ACTION ITEM »
Emit a verbatim copy of the lines below from the line with "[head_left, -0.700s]" through the line with "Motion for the", excluding pictures and everything outside that range.

********************

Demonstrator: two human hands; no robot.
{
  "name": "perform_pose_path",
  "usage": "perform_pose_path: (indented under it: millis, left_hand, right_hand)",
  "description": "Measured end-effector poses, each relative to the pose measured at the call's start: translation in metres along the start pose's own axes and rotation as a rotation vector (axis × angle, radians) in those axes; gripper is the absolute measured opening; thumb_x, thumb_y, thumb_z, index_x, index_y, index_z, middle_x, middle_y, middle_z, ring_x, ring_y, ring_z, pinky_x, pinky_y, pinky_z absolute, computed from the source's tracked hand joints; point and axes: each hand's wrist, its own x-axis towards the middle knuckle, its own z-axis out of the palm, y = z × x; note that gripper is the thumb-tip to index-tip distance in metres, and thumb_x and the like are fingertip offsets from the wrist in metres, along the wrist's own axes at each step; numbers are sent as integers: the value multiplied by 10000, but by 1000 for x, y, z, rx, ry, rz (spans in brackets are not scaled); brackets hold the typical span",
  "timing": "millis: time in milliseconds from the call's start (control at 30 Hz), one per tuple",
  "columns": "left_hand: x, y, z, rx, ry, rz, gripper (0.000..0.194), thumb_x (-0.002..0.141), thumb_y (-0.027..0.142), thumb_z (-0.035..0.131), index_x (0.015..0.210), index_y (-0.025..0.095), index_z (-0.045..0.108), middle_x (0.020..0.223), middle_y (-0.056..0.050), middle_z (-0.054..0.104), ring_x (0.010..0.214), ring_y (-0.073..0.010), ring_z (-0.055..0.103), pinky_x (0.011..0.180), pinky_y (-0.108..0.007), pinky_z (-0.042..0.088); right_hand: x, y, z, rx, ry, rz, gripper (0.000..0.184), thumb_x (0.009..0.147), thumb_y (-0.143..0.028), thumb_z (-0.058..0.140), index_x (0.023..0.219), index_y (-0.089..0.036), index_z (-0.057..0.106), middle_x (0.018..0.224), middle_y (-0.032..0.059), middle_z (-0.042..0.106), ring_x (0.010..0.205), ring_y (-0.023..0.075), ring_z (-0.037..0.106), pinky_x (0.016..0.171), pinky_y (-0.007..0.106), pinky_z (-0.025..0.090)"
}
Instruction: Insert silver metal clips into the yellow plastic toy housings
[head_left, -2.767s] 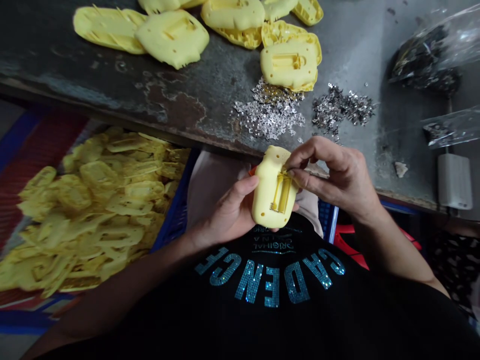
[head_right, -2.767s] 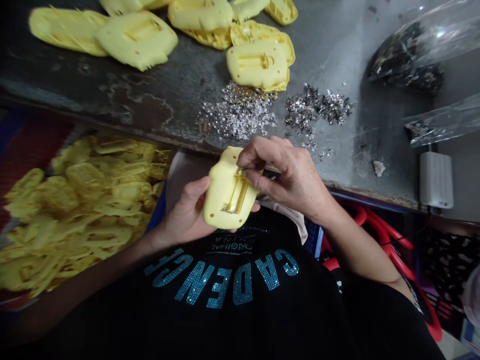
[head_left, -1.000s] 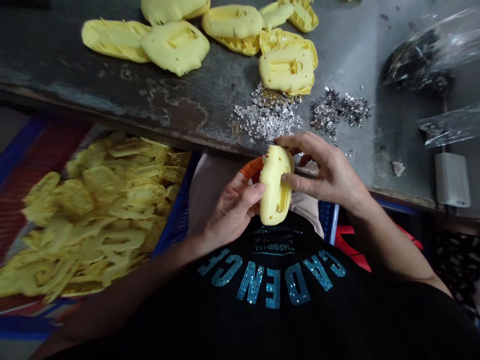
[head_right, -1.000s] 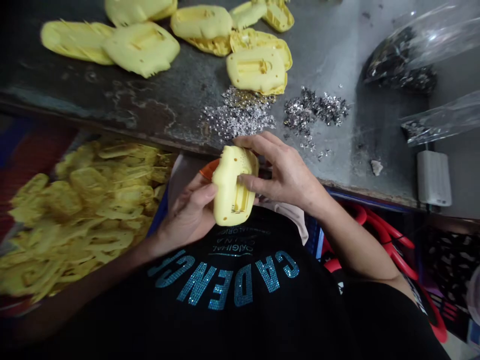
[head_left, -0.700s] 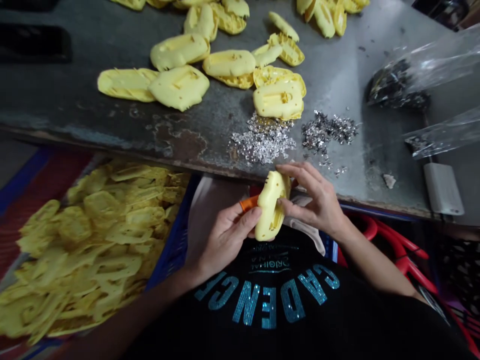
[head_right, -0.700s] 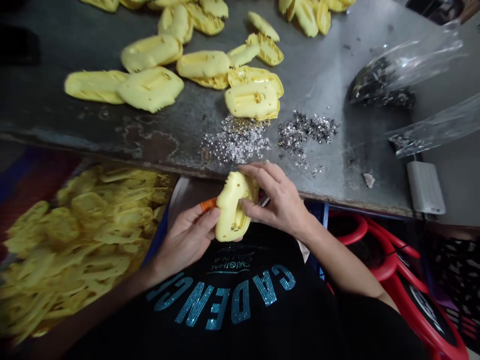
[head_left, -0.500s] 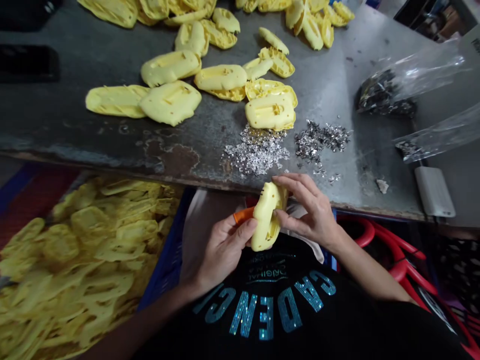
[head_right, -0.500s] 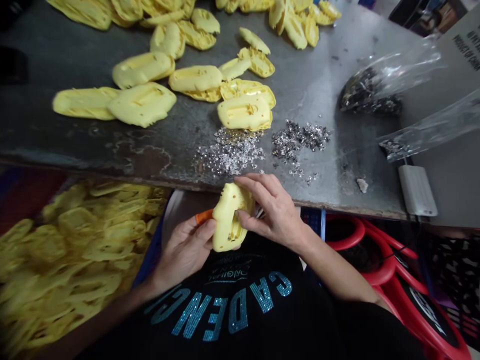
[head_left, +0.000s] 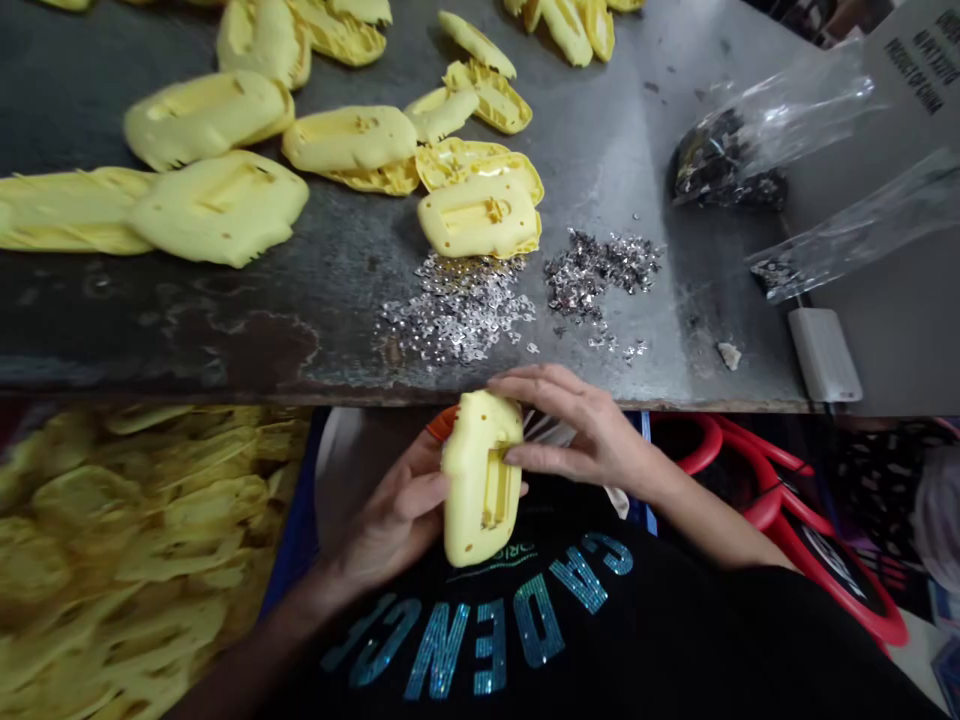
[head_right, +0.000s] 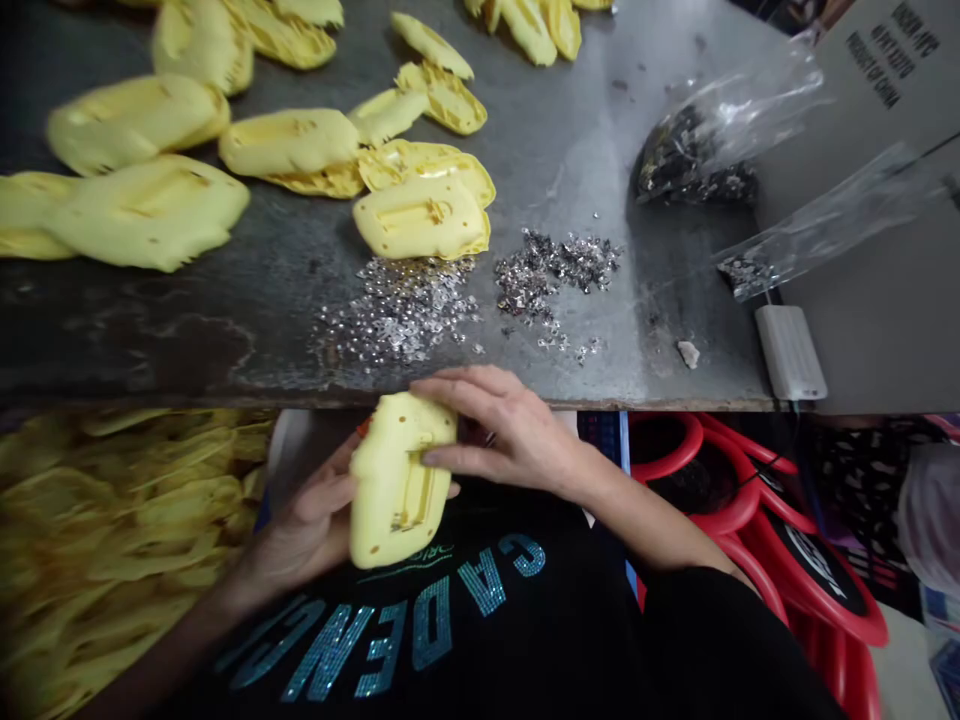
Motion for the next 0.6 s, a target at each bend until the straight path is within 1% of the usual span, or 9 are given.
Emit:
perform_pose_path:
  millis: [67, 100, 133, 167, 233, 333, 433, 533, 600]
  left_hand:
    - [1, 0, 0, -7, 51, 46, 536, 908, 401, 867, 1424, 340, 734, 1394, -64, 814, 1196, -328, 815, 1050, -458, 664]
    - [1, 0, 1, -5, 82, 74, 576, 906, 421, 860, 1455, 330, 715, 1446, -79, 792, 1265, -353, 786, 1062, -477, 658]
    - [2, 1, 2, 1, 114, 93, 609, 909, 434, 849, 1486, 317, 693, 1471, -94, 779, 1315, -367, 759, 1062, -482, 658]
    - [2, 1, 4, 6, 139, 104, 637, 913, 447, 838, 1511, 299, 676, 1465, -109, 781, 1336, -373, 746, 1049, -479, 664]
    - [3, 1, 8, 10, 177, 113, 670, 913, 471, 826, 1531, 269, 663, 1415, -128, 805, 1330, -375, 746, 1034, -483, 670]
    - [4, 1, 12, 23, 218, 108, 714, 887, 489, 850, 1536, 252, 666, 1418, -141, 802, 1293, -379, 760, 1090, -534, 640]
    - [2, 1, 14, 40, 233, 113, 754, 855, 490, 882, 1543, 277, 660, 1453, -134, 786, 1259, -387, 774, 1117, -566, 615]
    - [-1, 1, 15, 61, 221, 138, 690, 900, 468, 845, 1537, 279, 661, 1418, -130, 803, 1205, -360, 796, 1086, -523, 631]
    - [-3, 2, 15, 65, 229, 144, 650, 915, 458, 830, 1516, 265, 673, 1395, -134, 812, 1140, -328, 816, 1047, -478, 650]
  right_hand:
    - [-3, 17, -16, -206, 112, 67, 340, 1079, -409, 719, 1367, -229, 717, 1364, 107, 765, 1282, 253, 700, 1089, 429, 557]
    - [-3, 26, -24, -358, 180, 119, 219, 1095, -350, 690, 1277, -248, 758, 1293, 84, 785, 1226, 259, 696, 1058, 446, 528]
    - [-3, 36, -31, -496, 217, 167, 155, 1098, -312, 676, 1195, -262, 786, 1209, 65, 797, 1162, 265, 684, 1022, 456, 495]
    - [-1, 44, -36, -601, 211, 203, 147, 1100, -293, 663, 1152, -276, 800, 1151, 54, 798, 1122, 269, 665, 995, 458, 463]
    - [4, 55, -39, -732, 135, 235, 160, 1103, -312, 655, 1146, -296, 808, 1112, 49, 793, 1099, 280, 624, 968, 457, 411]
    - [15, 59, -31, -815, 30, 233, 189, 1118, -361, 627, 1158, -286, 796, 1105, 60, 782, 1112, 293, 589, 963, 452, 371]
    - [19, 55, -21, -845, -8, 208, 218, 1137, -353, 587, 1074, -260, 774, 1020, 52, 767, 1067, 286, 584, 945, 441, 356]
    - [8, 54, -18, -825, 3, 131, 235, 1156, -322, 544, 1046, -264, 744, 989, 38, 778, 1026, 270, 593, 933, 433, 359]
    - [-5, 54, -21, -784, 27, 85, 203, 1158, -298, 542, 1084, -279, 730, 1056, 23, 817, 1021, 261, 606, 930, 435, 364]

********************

ANSWER BOX »
[head_left, -0.700s] 
[head_right, -0.700s] 
[head_left, -0.500s] 
[head_right, -0.500s] 
[head_left, +0.000s] 
[head_right, +0.000s] 
Motion for the next 0.6 s, a target at each bend until the straight path is within 1% of the usual span, or 9 are given.

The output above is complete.